When he pulled the slice away, his lips smacked audibly. “Yeah, that’s good stuff. You’ve really gotta
try it, monk. “Next
question. What was your name in
your previous life?”
“Konzen,” Sanzo
answered without even thinking, his eyes still fixated on Gojyo’s
lips. He froze, startled at himself, then
quickly angry. Shitty
cockroach. He wasn’t falling for
that again. He fumbled for an
appropriate revenge. “Who are you really
fucking when you take all those girls into your bed? That bitch you had for a stepmother?”
Eyes flashing, Gojyo stared him down as he
threw back another shot. Despite
himself, Sanzo felt a bolt of pure lust rocket to his groin at the heat in
those eyes as that mouth licked and sucked.
“That was below the belt even for you,
Sanzo-sama.”
“You made up the rules, shithead. And I’m winning, in case you didn’t notice.”
“You wanna get
personal? Fine. Who do you jerk off to – chicks or dudes?”
Sanzo nearly swallowed his smoke. As it was, he inhaled too fast and had to
choke back a cough. Leave it to the
kappa to make both choices sound vulgar.
He battled with himself for a moment, fighting the flush that threatened
to rise in his cheeks. At last he
croaked out, “I am not dignifying that with a response.”
Gojyo shrugged. “You started it. Drink it is, then. Make sure you do it like I did.”
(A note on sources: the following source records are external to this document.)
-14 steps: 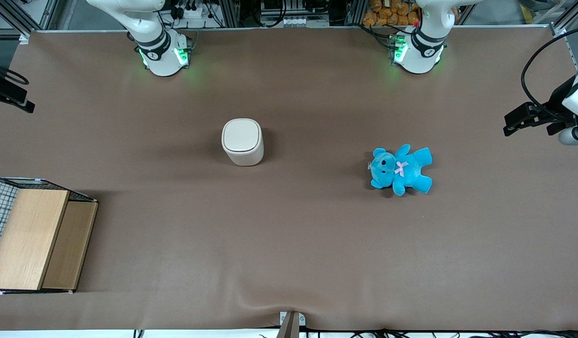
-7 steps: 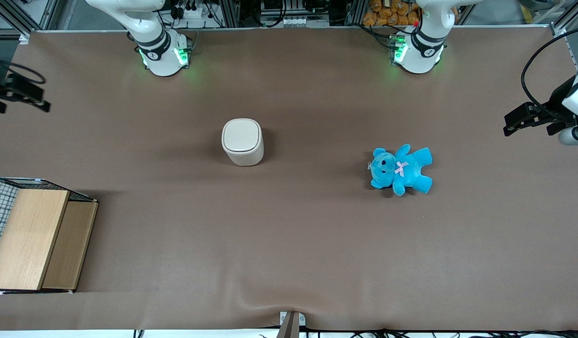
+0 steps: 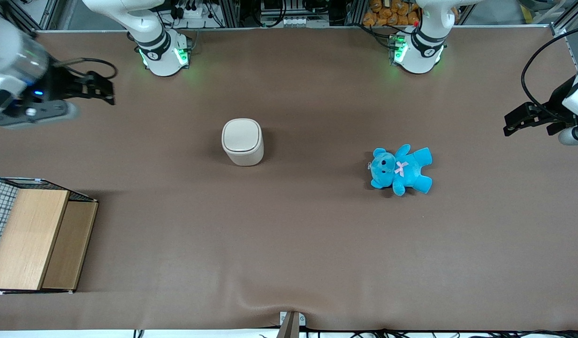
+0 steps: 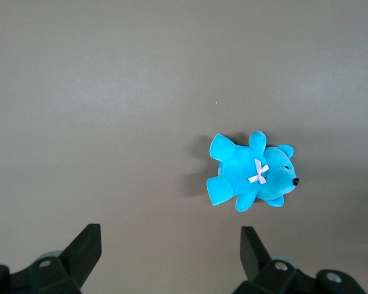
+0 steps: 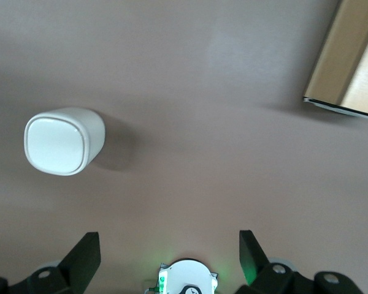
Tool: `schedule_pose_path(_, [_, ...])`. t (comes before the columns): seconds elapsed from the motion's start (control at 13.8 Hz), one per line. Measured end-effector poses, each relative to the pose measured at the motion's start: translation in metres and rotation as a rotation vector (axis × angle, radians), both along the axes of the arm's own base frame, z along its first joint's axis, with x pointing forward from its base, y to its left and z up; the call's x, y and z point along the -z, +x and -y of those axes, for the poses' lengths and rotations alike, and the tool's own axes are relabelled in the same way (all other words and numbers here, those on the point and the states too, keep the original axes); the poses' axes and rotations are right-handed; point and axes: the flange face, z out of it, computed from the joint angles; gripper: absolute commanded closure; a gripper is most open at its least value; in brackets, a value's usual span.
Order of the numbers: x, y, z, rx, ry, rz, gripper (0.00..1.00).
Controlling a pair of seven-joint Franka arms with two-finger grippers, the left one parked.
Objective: Open trash can with right arm
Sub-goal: 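Move the right gripper over the white trash can's lid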
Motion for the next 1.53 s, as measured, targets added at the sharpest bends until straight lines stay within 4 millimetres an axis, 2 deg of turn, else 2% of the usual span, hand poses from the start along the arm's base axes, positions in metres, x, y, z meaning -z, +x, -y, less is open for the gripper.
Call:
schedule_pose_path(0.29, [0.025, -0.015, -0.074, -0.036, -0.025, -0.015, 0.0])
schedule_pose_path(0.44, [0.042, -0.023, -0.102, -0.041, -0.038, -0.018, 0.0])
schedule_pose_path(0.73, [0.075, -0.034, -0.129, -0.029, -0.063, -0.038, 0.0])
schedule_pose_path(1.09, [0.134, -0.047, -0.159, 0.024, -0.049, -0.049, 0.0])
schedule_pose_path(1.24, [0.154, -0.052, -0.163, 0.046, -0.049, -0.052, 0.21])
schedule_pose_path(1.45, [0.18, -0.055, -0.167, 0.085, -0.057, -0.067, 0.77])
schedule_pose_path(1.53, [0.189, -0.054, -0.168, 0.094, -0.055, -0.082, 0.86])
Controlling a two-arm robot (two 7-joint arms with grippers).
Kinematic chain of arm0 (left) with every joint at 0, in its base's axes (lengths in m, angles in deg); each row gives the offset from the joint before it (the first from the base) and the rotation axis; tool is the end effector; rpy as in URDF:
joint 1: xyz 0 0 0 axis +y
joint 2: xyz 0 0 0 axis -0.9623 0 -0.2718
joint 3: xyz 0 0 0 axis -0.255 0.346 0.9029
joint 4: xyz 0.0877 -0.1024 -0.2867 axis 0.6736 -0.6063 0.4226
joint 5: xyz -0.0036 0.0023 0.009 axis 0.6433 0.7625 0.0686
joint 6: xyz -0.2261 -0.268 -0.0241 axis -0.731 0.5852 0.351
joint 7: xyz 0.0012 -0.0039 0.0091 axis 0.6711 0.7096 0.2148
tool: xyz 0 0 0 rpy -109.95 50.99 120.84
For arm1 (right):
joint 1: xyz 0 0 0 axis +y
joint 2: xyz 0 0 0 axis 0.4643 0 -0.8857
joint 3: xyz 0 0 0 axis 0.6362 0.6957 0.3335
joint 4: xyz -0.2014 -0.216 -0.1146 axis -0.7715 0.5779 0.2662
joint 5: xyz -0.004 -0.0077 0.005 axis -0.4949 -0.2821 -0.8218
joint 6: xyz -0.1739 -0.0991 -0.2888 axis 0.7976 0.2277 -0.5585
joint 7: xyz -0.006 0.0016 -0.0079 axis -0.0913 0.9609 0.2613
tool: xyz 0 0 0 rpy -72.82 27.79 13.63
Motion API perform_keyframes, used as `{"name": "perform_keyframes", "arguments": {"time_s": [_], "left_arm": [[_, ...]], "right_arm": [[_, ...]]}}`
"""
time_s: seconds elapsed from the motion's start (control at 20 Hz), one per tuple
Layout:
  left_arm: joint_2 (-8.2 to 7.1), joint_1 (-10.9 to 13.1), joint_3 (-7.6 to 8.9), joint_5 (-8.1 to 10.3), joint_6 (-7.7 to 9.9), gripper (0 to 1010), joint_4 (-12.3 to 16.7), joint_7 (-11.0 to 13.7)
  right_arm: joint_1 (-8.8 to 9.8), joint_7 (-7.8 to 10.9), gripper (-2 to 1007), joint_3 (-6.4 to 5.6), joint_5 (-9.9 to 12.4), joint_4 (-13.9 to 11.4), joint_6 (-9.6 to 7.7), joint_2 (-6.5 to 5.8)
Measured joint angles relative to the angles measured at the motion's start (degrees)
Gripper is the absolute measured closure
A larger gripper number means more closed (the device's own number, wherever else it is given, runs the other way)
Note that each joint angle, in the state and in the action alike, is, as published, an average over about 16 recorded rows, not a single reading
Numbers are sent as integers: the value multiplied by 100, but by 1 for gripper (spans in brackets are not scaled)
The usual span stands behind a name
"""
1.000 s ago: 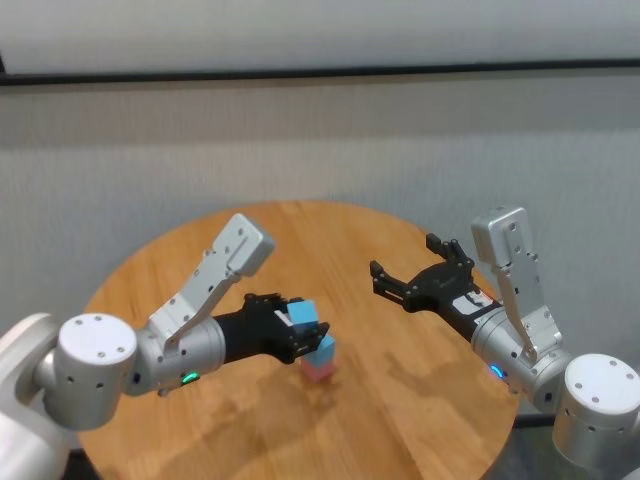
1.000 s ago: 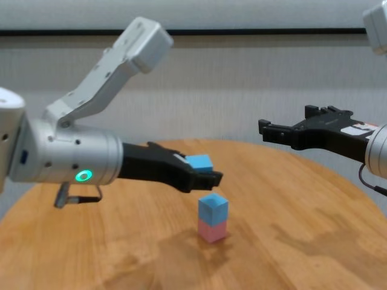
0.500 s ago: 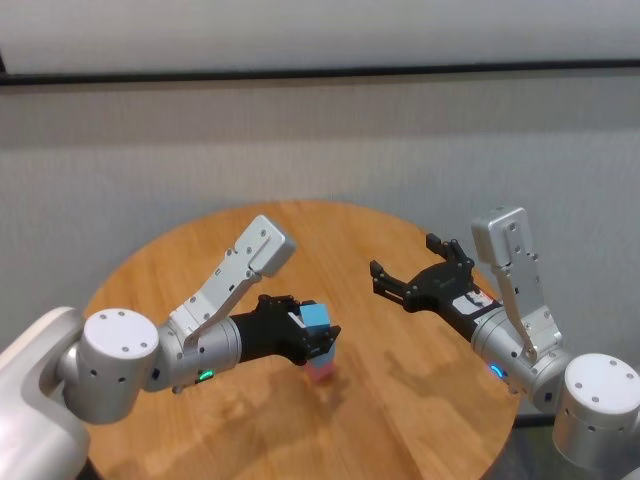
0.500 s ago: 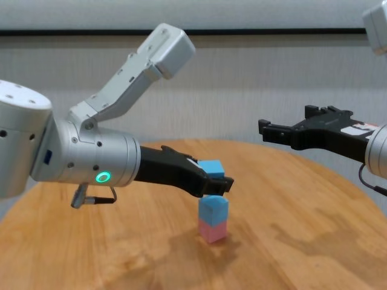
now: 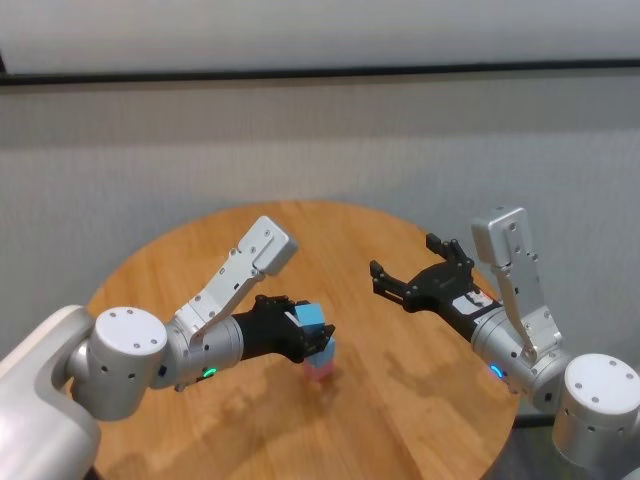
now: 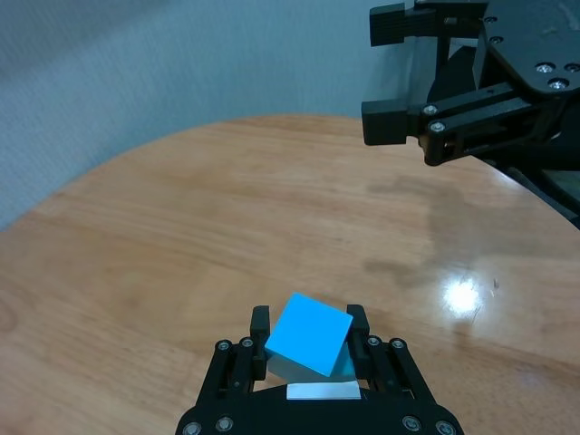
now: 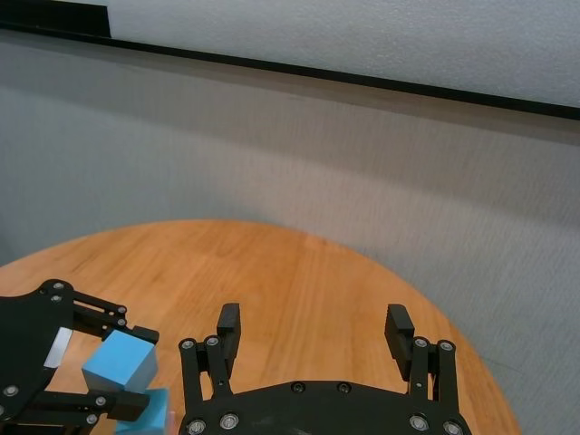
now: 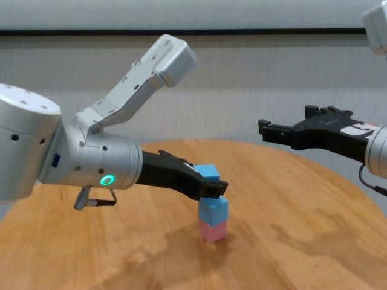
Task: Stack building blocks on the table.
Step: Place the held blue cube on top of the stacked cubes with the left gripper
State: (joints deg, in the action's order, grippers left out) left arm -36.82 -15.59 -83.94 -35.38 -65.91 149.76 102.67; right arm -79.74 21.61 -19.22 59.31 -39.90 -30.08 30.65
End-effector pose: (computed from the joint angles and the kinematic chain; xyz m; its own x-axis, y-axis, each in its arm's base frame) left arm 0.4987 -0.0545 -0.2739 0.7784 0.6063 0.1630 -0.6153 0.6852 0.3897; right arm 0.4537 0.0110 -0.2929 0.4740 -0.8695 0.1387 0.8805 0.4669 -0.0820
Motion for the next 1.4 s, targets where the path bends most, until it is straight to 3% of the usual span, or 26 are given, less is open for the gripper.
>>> {"name": "perform_keyframes", "arguments": {"time_s": [1.4], "left_arm": [[222, -19, -20, -153, 125, 479, -127, 71]], "right_arm": [[0, 0, 0, 0, 0, 0, 0, 0]]}}
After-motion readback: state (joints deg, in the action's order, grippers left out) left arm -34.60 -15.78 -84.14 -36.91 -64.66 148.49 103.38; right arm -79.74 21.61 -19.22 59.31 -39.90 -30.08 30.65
Sanzo was tempted to just swallow the shot
straight, without the annoying ritual, but it occurred to him that perhaps it
was time to give the kappa some of his own medicine. He copied Gojyo’s
actions, liking the salt off his hand with one long swipe of his tongue. He swallowed the bitter liquid and traded the
shot glass for a lemon slice. He let the
pleasantly acidic juice run down the back of his throat and watched Gojyo from
under the shadow of his bangs.
He was pleased to note that the kappa
seemed slightly shaken. The half-breed
licked his lips, then seemed to catch himself and turned the look into a glare.
“Next question,” said Sanzo. “Are those fancy things on your head just for
show?”
Gojyo’s
eyebrow twitched. “You should have to drink
for asking such a shitty question.”
“Does that mean you’re chickening out?”
“It means how the fuck am
I supposed to answer that? Stop
insulting my hair, you arrogant prick.”
“Just drink the shot, moron.”
“Only if you drink one
too.”
“It’s a simple question, dickface.”
Gojyo sighed. “Ass.” He picked up a shot glass.
Sanzo reached over and took one of his
own. At Gojyo’s
questioning look, he shrugged. “I’m
thirsty.”
They down their shots simultaneously, and
brushed fingers while reaching for lemons.
Sanzo couldn’t quite suppress the shudder than flickered across his
skin.
“My turn,” said Gojyo, a hint of hoarseness
in his voice. “Was a guy named Kenren in your dream?”
Shit. This was getting dangerous. Sanzo opened his mouth, then
shut it again. No, he couldn’t give the
kappa that kind of ammunition. He should
just open his mouth and say no.
“And don’t even think about lying,” said
Gojyo. “I used to read bluffs for a living,
remember? The only one who can
poker-face me is Hakkai.”
“Tch.”
Sanzo reached for the salt. Maybe it
gave him away, but the kappa couldn’t prove squat.
Gojyo smirked as Sanzo set his third empty
shot glass back down on the tray. “Looks like we’re even now.”
A bit of a buzz began to cuddle Sanzo’s brain. At
this point he just wanted to get drunk and forget the whole conversation. Frankly, he couldn’t believe he had exchanged
so many words in one sitting with the kappa.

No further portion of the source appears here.